The names of the Gahanbars and the names of the Vedic, Achaemenid, Sogdian, Khwarezmian and Armenian months show that the names of the pre-Zaratushtrian and Gathic months must have been based on the designation of seasons and social events. However, from existing Zoroastrian texts we have no idea what they were like.

Young Avestan calendar

Below are the names of the twelve months in modern Persian with their Avestan form and correspondence to the signs of the Zodiac:

No. in Persian in Avestan Zodiac Sign

Please note: the highlighted titles are the Gathic "Fundamental Principles of Life". Azar/Atra (Fire) was mentioned in the Gathas as a symbol of Progressive Thought (Spenta Mainyu), Ap (Water) was also mentioned in the Gathic texts, the rest are the names of the Yazatas of the Younger Avesta.

A week

People of the times of the Elder Avesta had no concept of a week as a period of 7 days, which is a common period of time today. A week is an artificially formed unit. Its length is different nations ranged from five to ten days. But since the lunar month, as one of the earliest methods of calculating time, contains 29 or 30 days with two growth phases and decreasing, the easiest way was to divide them further in two and get four quarters in 7 and 8 days. The seven planets visible to the naked eye may also have played a role in the formation of the week. That's why the days of the week are named after celestial bodies. However, the existing week is most likely Chaldean or Jewish origin, and was spread by Judaism, Christianity and Islam.

The Young Avestan solar calendar, based on a 30-day month, has four quarters - the first two of seven days and the second two of eight days. However, Avestan and Pahlavi do not contain any names for each of these quarters. Modern Persian follows the Hebrew pattern of defining the Sabbath as Shanbeh, an Iranianized form of Shabbath, and then counting from one to five as Yek-shanbeh, Do-shanbeh, Se-shanbeh. Se-shanbeh), Chahār-shanbeh, Panj-shanbeh, and, under Islamic influence, Ādineh or Jom`eh for Friday, the day of congregational prayer.

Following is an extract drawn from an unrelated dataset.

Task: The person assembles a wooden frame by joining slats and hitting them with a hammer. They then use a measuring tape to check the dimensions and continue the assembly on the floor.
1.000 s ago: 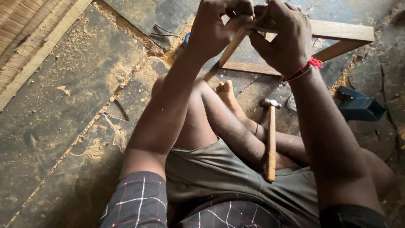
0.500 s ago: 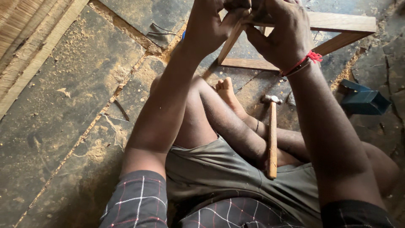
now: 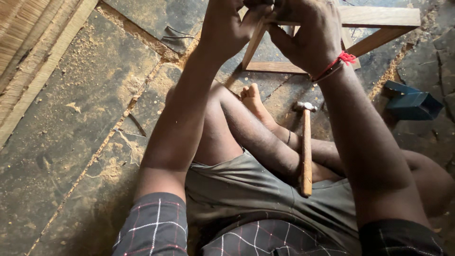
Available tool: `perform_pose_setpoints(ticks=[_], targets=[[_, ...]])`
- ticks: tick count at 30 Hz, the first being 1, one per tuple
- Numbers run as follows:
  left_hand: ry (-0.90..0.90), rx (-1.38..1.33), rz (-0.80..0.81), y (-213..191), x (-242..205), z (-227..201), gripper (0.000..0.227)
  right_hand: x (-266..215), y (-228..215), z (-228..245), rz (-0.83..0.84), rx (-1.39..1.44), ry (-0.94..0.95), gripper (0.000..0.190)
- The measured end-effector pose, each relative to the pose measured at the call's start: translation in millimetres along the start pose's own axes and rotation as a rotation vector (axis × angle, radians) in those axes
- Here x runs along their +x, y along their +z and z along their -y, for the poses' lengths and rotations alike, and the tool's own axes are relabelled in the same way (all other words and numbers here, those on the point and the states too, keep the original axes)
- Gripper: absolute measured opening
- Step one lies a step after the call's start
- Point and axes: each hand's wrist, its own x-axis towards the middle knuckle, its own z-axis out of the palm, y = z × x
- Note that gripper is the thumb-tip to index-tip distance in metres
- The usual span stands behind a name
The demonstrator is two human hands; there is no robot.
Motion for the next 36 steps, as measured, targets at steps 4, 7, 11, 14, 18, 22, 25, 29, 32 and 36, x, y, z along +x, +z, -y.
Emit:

The Pahlavi texts tell us that the religious era began from the day Zarathushtra proclaimed his Divine Mission to humanity. Based on the astronomical calculation that Zarathushtra proclaimed his mission on the day of the vernal equinox, when, according to precession, the period of Aries is supposed to have begun, 1737 BC is taken as the beginning of the era. In Pahlavi texts, the religious era was called the "Year of Religion". Modern Zoroastrians call it the Zarathushtrian Religious Era (ZRE) and use the year of the religion's proclamation as the starting point for the Zarathushtrian calendar. The Zoroastrian community in Iran joined in using ZRE for their calendar in 1993, and many Zoroastrians in the diaspora have also adopted it.

Previously, each of the Iranian Shahs, following the example of other Middle Eastern rulers, especially the Babylonians, calculated new era from his own accession to the throne. After more than 80 rulers of the Iranian throne over a thousand years - Achaemenids, Macedonians, Parthians and Sassanids - there was a huge confusion in the chronology, and many dates were distorted, misused, misstated, misinterpreted, miscalculated and omitted. Yazdgerdi Era recalls one of the last emperors, who was overthrown by the Arab conquerors.

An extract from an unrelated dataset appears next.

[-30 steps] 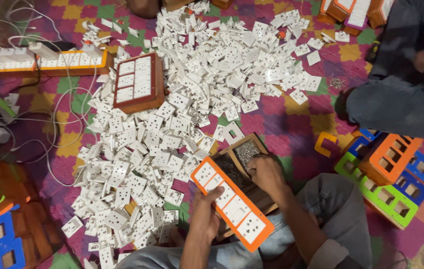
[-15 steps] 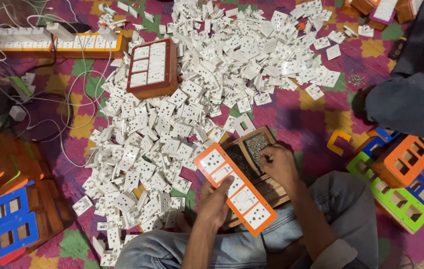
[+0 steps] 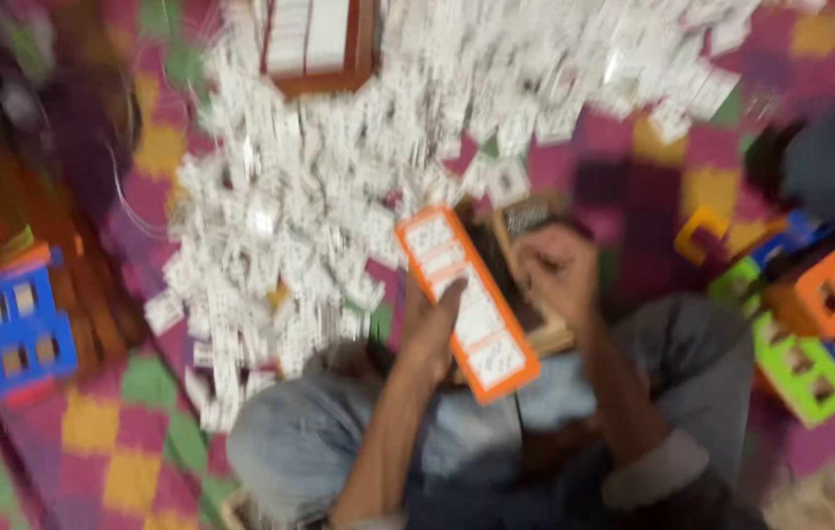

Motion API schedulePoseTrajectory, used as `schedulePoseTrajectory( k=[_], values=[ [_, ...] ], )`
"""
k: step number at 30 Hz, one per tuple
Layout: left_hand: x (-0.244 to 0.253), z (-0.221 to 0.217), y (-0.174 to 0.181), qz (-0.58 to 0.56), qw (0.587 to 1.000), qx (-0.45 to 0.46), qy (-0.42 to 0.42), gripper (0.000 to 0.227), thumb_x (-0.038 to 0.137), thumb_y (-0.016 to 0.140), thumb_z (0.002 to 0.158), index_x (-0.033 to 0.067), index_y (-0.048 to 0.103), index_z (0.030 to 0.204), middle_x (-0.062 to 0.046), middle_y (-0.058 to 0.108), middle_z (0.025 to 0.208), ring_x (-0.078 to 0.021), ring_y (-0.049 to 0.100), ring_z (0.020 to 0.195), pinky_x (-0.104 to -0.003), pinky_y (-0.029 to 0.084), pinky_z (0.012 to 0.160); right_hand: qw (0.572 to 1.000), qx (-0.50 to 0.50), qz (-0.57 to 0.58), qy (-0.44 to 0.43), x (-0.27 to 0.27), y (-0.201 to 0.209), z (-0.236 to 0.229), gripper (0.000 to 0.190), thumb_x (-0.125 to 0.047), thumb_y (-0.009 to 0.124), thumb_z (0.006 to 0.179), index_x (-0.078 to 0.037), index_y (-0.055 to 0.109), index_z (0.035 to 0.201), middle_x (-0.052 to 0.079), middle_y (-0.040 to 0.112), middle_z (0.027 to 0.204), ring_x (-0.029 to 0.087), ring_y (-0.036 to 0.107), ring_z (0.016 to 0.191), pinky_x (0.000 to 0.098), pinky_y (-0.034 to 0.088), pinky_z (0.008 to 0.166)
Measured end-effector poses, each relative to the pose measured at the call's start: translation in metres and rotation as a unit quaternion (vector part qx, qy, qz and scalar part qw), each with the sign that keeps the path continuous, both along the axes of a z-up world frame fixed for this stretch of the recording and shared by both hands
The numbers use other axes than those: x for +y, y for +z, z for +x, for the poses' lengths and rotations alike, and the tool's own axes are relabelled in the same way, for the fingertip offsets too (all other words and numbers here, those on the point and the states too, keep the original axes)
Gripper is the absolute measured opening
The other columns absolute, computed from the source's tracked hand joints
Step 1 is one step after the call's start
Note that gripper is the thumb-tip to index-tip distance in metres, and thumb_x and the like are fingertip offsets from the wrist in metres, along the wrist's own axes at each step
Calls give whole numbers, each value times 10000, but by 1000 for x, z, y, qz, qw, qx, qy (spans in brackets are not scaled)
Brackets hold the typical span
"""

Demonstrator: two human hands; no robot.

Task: The person sits on the floor and assembles electrical socket plates by inserting white plastic modules into orange and green frames and securing them with screws from a nearby wooden box. The person handles multiple frames and modules, placing completed units aside.

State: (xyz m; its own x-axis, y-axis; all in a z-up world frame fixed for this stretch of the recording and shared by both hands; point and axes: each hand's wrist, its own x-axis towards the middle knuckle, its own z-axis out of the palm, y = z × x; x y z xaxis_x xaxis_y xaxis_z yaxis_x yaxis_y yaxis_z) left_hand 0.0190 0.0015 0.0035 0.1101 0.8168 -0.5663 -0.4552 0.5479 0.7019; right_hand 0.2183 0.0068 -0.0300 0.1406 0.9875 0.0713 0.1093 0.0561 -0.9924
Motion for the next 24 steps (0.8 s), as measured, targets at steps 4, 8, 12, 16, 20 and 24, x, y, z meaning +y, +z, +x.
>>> schedulePoseTrajectory(
  k=[4, 8, 12, 16, 20, 24],
  values=[
    [-9, 0, -16, 19, 999, -27, 12, 630, -49, 585, 942, 101, 348, 1507, -129, 635, 1257, -237, 675, 1070, -400, 619, 849, 999, -32, -28, 1, -22, 4, -17, 87, 5, 761, 969, 47, 708, 1023, 48, 735, 890, 64, 670, 764, 220, 521, 648],
    [-9, 1, -11, 34, 999, -19, 20, 564, -32, 593, 960, 68, 330, 1449, -145, 634, 1215, -229, 678, 1036, -387, 629, 809, 994, -97, 29, 46, -23, 30, -29, 87, 30, 788, 962, 45, 733, 1028, 58, 744, 933, 62, 691, 829, 219, 551, 725],
    [-7, 3, -7, 145, 989, 10, 5, 568, -69, 594, 967, 68, 336, 1453, -125, 624, 1223, -178, 649, 1092, -334, 595, 888, 984, -152, 66, 68, -14, 42, -31, 111, 36, 814, 904, 14, 755, 996, 77, 727, 952, 64, 655, 756, 212, 497, 645],
    [-10, 5, -16, 176, 984, 23, 2, 482, -64, 585, 988, 29, 367, 1409, -115, 625, 1206, -164, 647, 1093, -319, 595, 897, 974, -201, 63, 78, -15, 43, -27, 128, 23, 828, 888, -19, 771, 994, 80, 730, 945, 83, 671, 752, 222, 516, 651],
    [-12, 4, -15, 252, 966, 61, 5, 451, -59, 581, 1021, 26, 382, 1417, -110, 616, 1239, -144, 628, 1141, -296, 575, 931, 965, -227, 98, 89, -18, 51, -32, 164, 10, 832, 883, -28, 775, 1032, 86, 726, 960, 102, 673, 782, 229, 537, 671],
    [-8, 2, -3, 243, 962, 126, -7, 484, -27, 586, 1022, 28, 361, 1447, -118, 638, 1220, -133, 623, 1079, -274, 550, 894, 960, -245, 114, 73, -15, 57, -43, 176, 11, 810, 873, -33, 776, 1040, 88, 720, 968, 104, 657, 742, 229, 531, 637]
  ],
)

Sassanians and two calendars

The Sassanians continued to maintain both calendars - "yāiri" with a duration of 365 days and "saredha" with a duration of 365.24224 days. They called the first one “oshmurdīk”, which meant “suitable for remembering, suitable for counting”, and the second one “vihezakīk”, which meant “moving, advancing, adding”. While "countable" was used by the laity due to its ease in remembering and counting names, "added" belonged to the astronomical priests associated with the imperial court, and was used to keep the formal year accurate and in accordance with the seasons. As already said, they updated the “oshmurdīk” every four years. This allowed the two calendars to coexist in parallel. The fall of the Sassanian Empire deprived the astronomer priests of their high position. However, the leap year, as the Pahlavi books say and the existing position of the Kadhimi and Shahenshahi calendars, persisted until the 11th century. AD The removal of the astronomer clerics put an end to both the calculation of "vihezakīk" and the updating of "oshmurdīk", and ordinary clerics continued to use only "oshmurdīk", shifting approximately one day every four years of the seasonal and solar year. This explains why the Parsi Shahenshahi calendar and the Iranian Kadhimi calendar advanced by seven and eight months respectively.

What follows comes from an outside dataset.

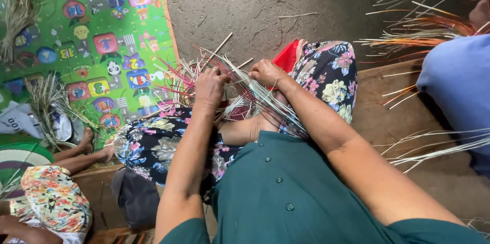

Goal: Weaving natural fiber strands together to form a structured mat or basket.

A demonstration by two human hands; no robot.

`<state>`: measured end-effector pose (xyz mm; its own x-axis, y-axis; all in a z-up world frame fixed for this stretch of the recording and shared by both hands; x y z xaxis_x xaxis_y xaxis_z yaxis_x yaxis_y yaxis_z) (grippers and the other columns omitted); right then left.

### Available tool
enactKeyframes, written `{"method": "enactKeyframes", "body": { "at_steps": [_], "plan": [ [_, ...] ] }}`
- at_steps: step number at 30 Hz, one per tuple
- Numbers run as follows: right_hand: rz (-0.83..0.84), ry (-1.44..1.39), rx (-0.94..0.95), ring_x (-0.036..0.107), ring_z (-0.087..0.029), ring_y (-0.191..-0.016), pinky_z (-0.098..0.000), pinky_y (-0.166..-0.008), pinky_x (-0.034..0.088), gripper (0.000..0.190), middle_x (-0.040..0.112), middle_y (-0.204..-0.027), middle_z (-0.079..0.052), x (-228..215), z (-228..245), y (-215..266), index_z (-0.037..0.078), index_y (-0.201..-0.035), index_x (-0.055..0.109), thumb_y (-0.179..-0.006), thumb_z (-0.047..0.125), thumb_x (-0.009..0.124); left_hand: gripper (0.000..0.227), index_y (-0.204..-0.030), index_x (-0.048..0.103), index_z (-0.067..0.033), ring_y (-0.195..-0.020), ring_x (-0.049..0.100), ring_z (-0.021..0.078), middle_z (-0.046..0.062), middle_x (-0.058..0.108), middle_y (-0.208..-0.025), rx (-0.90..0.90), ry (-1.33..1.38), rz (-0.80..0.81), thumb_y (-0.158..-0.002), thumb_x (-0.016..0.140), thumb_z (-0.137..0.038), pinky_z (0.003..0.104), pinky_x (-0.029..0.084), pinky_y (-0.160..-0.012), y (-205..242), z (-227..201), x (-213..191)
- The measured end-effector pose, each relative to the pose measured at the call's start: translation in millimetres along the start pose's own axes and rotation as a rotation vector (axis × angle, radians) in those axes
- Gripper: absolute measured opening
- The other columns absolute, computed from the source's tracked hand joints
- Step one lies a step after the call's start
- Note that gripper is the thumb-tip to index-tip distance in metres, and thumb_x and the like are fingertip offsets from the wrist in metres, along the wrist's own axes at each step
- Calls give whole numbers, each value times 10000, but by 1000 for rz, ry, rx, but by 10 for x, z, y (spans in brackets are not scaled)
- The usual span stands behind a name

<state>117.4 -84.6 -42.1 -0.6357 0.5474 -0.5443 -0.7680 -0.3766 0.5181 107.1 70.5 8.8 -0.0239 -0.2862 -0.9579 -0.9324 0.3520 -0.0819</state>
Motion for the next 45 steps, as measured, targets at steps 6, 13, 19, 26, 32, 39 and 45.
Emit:
{"method": "enactKeyframes", "body": {
  "at_steps": [6,13,19,26,32,39,45],
  "plan": [
    [4,-26,-15,573,-300,-870,-415,-763,455,263,631,-838,-114,-7,22,32,105,-812,661,-734,290,491,102,-617,591,-264,-759,473,173,0,519,-765,278,-255,65,-701,543,-229,278,355,-666,-14,-200,147],
    [-8,-25,-15,571,-312,-874,-417,-774,449,254,631,-841,-129,6,13,0,95,-813,664,-730,266,496,177,-790,607,-176,-923,414,217,59,472,-917,-4,-212,418,-686,553,-310,336,309,-804,16,-84,307],
    [-9,-49,-32,569,-332,-871,-427,-777,444,260,628,-841,-149,-5,9,4,79,-827,660,-732,253,491,146,-733,569,-197,-840,437,204,33,469,-831,101,-252,208,-631,603,-297,324,321,-738,32,-192,169],
    [-19,-76,-41,569,-333,-860,-430,-758,448,245,627,-824,-145,2,-7,7,97,-811,661,-724,258,499,72,-674,528,-186,-722,505,183,27,502,-697,301,-219,-167,-708,579,-225,294,359,-654,149,-340,-226],
    [46,-54,31,567,-313,-883,-424,-759,447,309,628,-861,-106,-23,78,54,133,-827,648,-681,374,521,248,-697,585,-116,-819,461,211,51,503,-822,29,-289,121,-615,690,-325,333,334,-747,241,-298,-169],
    [181,205,122,531,-306,-989,-433,-835,415,649,585,-1007,-133,-84,375,258,128,-1027,535,-567,585,577,134,-713,630,-119,-921,439,235,53,476,-880,28,-103,402,-672,514,-173,341,331,-789,474,-388,-90],
    [185,254,145,528,-330,-997,-452,-832,400,673,576,-1034,-148,-47,313,205,111,-1058,499,-600,599,569,147,-662,633,-262,-852,433,196,10,467,-818,210,98,390,-630,490,-274,318,300,-720,566,-1022,-446]
  ]
}}
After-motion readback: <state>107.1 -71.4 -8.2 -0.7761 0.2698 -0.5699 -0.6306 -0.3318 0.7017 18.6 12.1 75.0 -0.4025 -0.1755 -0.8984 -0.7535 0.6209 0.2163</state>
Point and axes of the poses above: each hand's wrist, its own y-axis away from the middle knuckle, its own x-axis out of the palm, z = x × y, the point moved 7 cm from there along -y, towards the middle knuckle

However, the needs of the economy, particularly the seasonal collection of taxes, forced the Muslim caliphs (apparently with the help of those astronomer-clerics who converted to Islam) to maintain a leap year in addition to the Islamic calendar, which was based solely on the lunar year without taking into account any astronomical and seasonal factors.

It was this “vihezakīk” year, lukewarmly supported by Muslim rulers, that was improved, perfected and formally restored by Omar Khayyam and other Iranian scholars. It was named the "Jalāli" calendar in honor of its patron, Sultan Jalal al-Din Malekshah Saljuqi (1072-1092 AD).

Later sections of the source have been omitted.